Q: Physically where's that rooted?
A: It's the ability to adjust the air and to adjust the aperture. It's like jumping and keeping your balance. It's like gymnastics.
Q: Yeah, that's what I was thinking.
A: Like to maintain control, with different levels of tension, double- and triple-tonguing, like things with "drrrh-drrrh-drrrh," having tongue techniques, nuanced ways of playing, like certain types of vibratos, and playing softly and loudly, and breathing, the ability to play fast.
Q: When did you know you had all those things?
A: I practised a lot. I was systematic in my way of practising, so I worked on each thing specifically.
Q: Where's the audience for jazz?
A: The audience is limited because we don't have the proper education to sustain an audience. It's very difficult to have a huge audience when the audience is mainly dedicated to people who are amateurs, or who can't play at all.
Q: But in the beginning jazz didn't have an educated audience.
A: Yes, it did. There was an intelligent listening audience. In the United States the intelligent audience started to decline in the '60s. Up until that time there was a concentrated music education program. So a lot of early jazz musicians, even though their grandparents were slaves, their parents were not slaves, and the early . . . Don Redmond, all those early guys who formed the music, they were very educated, man. Don Redmond went to Oberlin.
Q: Yeah, but it was a popular form of music.
A: It was never a popular form of music. There was a version of it that became popular, like what dance bands played.

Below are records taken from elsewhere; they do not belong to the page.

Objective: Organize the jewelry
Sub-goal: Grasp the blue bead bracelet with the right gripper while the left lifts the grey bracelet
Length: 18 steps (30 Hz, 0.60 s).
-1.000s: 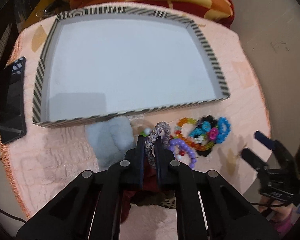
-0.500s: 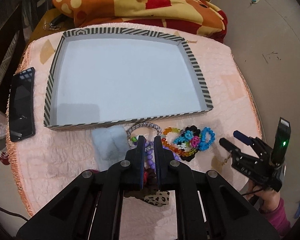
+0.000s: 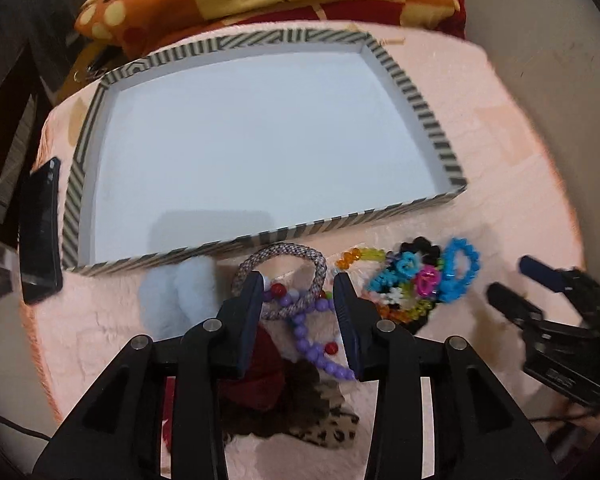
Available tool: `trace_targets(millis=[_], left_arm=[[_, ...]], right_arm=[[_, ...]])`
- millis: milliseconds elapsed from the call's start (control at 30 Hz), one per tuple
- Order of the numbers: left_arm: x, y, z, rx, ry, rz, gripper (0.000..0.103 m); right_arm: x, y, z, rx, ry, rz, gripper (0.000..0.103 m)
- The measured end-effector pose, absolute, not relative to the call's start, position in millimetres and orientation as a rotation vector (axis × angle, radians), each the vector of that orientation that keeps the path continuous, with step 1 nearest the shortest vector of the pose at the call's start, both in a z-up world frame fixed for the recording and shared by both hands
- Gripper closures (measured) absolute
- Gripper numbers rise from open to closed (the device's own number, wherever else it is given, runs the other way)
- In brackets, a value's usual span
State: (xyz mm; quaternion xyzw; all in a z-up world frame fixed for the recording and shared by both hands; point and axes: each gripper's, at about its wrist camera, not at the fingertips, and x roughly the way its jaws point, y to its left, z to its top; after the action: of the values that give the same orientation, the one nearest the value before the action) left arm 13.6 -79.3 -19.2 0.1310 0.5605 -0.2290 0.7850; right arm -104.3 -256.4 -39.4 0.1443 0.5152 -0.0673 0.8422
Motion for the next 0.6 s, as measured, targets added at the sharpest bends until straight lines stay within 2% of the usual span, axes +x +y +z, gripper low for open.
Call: trace_targets(millis=[433, 533, 600], left_arm=[[10.9, -120.2, -50.9, 0.555, 1.194, -0.458, 0.068], [16.2, -122.1, -53.4, 0.546, 1.195, -0.449, 0.068], [22.0, -122.9, -53.3, 0.517, 1.215, -0.476, 0.077]], right_arm=[[-106.6, -273.0, -39.7, 0.342, 1.083, -0.164, 0.038], [-97.6, -273.1, -44.2, 0.299, 1.090, -0.165, 0.038], [-90.4, -270.3, -47.5, 0.257, 1.100, -0.173, 0.038]])
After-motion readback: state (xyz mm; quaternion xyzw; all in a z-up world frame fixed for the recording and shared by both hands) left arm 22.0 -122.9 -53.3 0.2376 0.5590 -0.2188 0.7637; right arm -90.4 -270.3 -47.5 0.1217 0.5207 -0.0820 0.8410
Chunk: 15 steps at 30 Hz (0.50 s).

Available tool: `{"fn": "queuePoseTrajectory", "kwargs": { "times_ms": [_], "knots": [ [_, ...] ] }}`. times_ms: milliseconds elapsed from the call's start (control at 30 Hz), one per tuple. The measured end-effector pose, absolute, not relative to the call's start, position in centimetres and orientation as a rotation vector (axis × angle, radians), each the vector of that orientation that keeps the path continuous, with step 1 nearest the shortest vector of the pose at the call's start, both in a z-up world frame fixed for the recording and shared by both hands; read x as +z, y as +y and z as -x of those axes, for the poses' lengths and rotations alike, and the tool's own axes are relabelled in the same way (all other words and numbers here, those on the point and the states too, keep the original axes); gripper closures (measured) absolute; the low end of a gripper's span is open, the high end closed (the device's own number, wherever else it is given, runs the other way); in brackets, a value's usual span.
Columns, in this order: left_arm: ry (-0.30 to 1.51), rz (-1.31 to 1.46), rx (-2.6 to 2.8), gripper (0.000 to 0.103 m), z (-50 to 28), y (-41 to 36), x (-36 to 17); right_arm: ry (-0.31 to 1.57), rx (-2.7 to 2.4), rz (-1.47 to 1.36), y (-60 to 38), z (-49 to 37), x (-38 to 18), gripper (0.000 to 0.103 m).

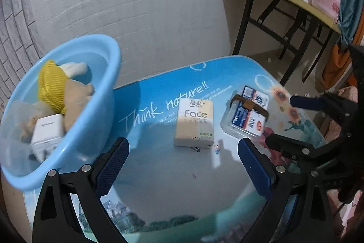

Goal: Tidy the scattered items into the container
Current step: 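Grasp the 'Face' tissue pack with the left gripper while the right gripper grasps the strapped white box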

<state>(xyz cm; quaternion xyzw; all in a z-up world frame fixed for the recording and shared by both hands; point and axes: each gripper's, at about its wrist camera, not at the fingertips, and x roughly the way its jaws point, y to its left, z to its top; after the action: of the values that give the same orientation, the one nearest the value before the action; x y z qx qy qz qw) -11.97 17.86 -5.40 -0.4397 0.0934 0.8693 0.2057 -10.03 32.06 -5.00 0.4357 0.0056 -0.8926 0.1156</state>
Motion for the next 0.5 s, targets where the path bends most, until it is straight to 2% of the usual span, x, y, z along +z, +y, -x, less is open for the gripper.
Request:
{"fn": "queuePoseTrajectory", "kwargs": {
  "times_ms": [133,233,500],
  "knots": [
    [0.382,1.192,2.449,0.007,12.4,19.3,-6.5,0.106,-2.576,-1.275,31.6,11.0,-5.7,0.012],
    [0.42,1.195,2.444,0.007,12.8,20.1,-7.1,0.141,-2.555,-1.279,31.6,11.8,-6.2,0.006],
    [0.41,1.312,2.382,0.008,14.8,21.2,-9.6,0.22,-2.515,-1.24,31.7,13.1,-6.7,0.005]
  ]
}}
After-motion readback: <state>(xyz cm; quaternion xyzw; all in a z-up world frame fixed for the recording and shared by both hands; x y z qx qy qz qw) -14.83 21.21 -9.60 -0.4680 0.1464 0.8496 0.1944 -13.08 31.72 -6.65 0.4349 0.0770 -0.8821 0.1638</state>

Q: What happened in the '60s?
A: The '60s was a social phenomenon in which a generation of kids had the moral high ground on their parents. That had never happened before. The youth were against the Vietnam War, they were for women's rights. There was tremendous illusion that younger people know more than older people. That's not true. So what happened to every generation since that generation? Do I have the moral high ground on my father? Do my kids have that over me? No possible way.